Stored items from a collection:
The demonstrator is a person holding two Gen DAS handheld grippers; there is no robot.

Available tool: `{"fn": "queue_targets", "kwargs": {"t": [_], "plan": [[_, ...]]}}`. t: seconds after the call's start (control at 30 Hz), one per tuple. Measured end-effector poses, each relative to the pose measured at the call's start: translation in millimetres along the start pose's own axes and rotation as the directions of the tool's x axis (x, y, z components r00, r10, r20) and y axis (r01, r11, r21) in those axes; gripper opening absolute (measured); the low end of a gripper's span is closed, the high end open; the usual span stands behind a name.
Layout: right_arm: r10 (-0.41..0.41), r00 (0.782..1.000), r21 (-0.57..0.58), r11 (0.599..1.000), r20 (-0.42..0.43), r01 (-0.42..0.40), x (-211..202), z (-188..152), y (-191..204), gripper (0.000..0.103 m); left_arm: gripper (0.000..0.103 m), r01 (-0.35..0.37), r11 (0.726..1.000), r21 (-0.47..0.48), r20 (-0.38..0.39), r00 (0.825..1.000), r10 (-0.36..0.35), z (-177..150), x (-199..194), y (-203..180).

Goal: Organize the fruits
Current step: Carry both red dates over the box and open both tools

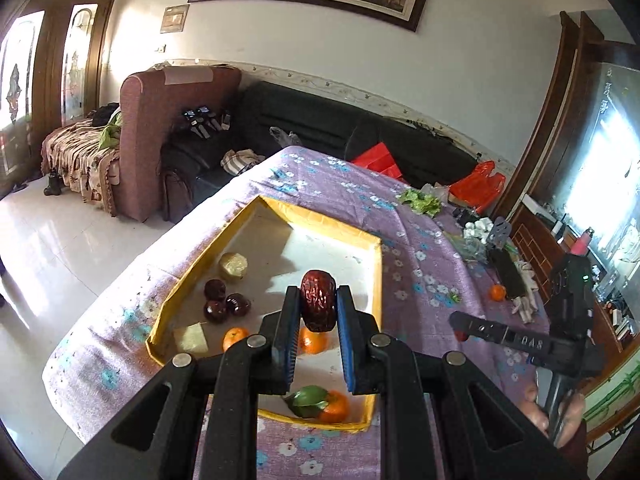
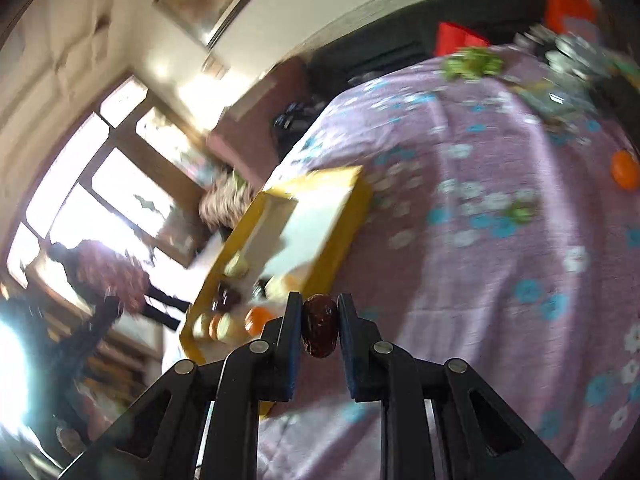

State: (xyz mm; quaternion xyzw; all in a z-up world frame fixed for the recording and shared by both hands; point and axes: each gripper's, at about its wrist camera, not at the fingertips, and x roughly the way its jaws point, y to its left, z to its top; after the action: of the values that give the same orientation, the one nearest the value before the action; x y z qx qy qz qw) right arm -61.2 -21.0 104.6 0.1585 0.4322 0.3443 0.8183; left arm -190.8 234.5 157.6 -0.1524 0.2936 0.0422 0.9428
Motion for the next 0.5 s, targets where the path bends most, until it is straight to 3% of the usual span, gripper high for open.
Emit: {"fn": "queue_targets", "kwargs": {"t": [0.1, 0.23, 0.5], "plan": [[-0.017, 0.999, -0.147, 0.989, -0.038, 0.011, 26.7, -13.6, 59.6, 0.020, 0.017, -0.031, 1.000, 0.000, -0.009, 0.999, 0.031, -4.7, 1.9, 11.4], [-0.018, 0.998, -0.247, 0.969, -0.065, 0.002, 52.1, -25.3, 105.9, 0.020, 0.017, -0.086, 0.996, -0.010, -0.023, 0.996, 0.085, -11.1, 7.0, 31.0], [-0.155, 0.986, -0.337, 0.933, -0.061, 0.125, 85.5, -32.9, 119.9, 0.020, 0.017, -0.111, 0.991, -0.076, -0.152, 0.983, 0.099, -29.6, 49.6, 65.9]]}}
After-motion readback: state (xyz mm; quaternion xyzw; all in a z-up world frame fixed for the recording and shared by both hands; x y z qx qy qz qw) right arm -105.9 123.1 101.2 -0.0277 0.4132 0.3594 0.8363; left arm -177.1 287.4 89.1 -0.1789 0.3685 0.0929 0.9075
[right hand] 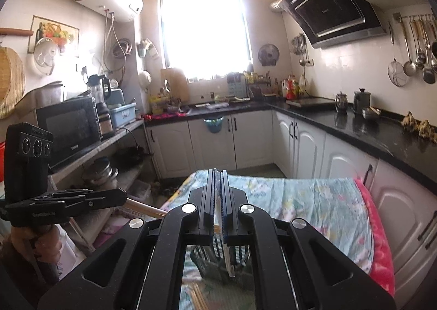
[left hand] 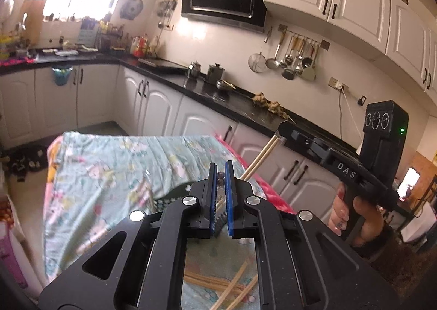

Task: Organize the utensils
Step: 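Lift both held chopsticks upright and carry them above the green caddy, then lower both chopsticks tips-first into the caddy compartments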

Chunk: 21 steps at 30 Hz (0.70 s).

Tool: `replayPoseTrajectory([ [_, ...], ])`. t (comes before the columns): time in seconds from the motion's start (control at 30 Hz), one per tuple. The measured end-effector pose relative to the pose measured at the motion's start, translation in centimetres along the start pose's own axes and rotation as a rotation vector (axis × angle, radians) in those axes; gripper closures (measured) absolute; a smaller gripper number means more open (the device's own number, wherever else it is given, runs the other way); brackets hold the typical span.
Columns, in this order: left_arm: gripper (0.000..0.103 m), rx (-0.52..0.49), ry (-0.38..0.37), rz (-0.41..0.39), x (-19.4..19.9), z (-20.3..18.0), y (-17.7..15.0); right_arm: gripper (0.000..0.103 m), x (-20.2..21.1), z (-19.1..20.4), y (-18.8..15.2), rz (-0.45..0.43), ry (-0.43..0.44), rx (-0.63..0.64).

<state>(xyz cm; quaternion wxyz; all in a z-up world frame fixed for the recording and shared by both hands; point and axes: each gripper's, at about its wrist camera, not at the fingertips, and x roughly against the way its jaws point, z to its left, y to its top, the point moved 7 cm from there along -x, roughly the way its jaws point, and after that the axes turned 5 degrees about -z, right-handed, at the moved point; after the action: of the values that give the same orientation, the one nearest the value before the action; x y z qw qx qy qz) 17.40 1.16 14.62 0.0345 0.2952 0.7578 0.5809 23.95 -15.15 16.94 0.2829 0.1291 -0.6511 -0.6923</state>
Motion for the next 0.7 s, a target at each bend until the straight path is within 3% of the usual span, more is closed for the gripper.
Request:
replayPoseTrajectory([
  [0.37,0.100,0.004,0.081,-0.027,1.4,3.0,2.0,0.099,-1.4,-0.1,2.3,-0.032,0.007,-0.005],
  [0.7,0.100,-0.021,0.123,0.022,1.6,4.3,1.0,0.099,-2.5,-0.6,2.0,-0.025,0.001,-0.024],
])
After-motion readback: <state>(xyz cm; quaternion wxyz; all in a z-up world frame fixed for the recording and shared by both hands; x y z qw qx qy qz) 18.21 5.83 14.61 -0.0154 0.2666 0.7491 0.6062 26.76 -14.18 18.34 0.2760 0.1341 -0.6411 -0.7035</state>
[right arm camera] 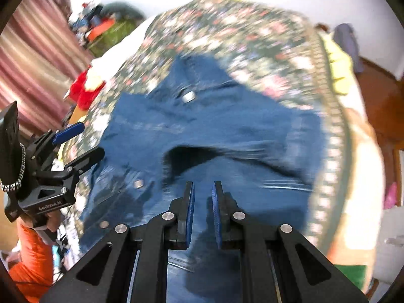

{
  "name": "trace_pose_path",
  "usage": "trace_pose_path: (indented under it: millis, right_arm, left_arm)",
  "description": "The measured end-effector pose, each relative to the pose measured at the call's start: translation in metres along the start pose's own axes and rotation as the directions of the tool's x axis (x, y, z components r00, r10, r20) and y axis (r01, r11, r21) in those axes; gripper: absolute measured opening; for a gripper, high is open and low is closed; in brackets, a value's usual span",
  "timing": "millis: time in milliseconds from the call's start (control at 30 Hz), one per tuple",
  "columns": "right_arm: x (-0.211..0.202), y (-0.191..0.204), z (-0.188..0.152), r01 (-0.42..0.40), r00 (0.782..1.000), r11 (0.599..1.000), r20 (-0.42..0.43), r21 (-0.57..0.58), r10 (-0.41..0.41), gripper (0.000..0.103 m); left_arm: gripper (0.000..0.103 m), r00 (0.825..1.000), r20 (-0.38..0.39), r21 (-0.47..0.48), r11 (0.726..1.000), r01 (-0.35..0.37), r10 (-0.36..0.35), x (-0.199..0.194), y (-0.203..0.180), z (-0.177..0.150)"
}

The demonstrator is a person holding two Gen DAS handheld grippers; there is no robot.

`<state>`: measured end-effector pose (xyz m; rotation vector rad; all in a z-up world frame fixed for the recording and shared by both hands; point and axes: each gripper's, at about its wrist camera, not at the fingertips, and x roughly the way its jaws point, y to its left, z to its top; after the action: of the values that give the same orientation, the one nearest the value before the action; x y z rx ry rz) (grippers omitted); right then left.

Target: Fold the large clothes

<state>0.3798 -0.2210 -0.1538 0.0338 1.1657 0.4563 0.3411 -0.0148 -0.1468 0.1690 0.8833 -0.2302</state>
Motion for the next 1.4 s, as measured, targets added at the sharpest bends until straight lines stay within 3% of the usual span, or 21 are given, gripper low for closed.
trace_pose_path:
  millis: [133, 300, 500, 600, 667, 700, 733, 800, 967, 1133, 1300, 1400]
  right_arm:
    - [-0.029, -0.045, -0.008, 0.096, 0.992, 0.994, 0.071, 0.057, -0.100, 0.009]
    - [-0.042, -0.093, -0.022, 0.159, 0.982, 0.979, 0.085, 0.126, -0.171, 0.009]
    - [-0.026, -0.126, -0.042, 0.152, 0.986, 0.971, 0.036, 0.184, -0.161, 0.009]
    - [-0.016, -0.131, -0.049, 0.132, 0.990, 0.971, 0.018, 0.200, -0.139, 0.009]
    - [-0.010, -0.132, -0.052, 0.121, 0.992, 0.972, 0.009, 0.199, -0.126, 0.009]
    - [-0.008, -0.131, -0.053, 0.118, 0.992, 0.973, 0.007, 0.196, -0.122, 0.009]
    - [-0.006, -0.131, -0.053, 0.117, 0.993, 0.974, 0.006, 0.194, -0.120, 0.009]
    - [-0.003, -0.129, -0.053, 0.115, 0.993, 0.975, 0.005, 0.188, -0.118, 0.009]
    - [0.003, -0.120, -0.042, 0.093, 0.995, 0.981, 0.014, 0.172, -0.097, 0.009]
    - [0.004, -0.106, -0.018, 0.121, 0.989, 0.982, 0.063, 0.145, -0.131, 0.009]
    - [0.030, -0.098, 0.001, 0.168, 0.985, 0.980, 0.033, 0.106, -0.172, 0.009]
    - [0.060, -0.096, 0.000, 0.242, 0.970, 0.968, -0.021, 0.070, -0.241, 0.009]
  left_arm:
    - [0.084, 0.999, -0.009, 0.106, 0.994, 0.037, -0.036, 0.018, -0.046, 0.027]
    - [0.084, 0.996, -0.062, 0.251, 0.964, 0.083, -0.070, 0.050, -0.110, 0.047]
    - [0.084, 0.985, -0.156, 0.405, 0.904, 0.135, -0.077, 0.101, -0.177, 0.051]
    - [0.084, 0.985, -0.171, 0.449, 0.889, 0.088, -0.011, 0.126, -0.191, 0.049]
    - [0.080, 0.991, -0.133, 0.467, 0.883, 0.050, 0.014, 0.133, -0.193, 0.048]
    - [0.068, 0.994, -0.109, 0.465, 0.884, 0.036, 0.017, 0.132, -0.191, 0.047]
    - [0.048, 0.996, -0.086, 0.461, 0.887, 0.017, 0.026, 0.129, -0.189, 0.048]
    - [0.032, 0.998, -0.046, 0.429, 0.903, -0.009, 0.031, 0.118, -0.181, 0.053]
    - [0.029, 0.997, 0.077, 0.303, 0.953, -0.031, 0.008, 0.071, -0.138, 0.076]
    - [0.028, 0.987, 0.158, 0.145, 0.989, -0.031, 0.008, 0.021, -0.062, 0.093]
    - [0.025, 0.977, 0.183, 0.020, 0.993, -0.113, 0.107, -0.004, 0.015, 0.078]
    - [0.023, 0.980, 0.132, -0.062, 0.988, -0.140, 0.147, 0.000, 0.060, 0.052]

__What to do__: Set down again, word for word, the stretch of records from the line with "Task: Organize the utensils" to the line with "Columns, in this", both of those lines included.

__Solution below__:
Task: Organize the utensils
Step: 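Lift both held chopsticks upright and carry them above the green caddy, then lower both chopsticks tips-first into the caddy compartments
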
Chunk: 21 steps at 30 Hz (0.70 s).

Tool: `replayPoseTrajectory([ [_, ...], ])`. t (comes before the columns): time in seconds from the motion's start (control at 30 Hz), one per tuple. The measured end-effector pose relative to the pose measured at the motion's start, translation in centimetres along the start pose's own axes and rotation as a rotation vector (axis × angle, radians) in those axes; gripper closures (measured) absolute; a smaller gripper number means more open (the device's own number, wherever else it is given, runs the other way); brackets hold the typical span.
Columns, in this order: left_arm: gripper (0.000..0.103 m), rx (-0.52..0.49), ry (-0.38..0.37), rz (-0.41..0.39), x (-19.4..19.9), z (-20.3..18.0), y (-17.7..15.0); right_arm: gripper (0.000..0.103 m), x (-20.2..21.1), z (-19.1..20.4), y (-18.8..15.2), rz (-0.45..0.43), ry (-0.43..0.44), rx (-0.63..0.64).

Work on the answer has been completed.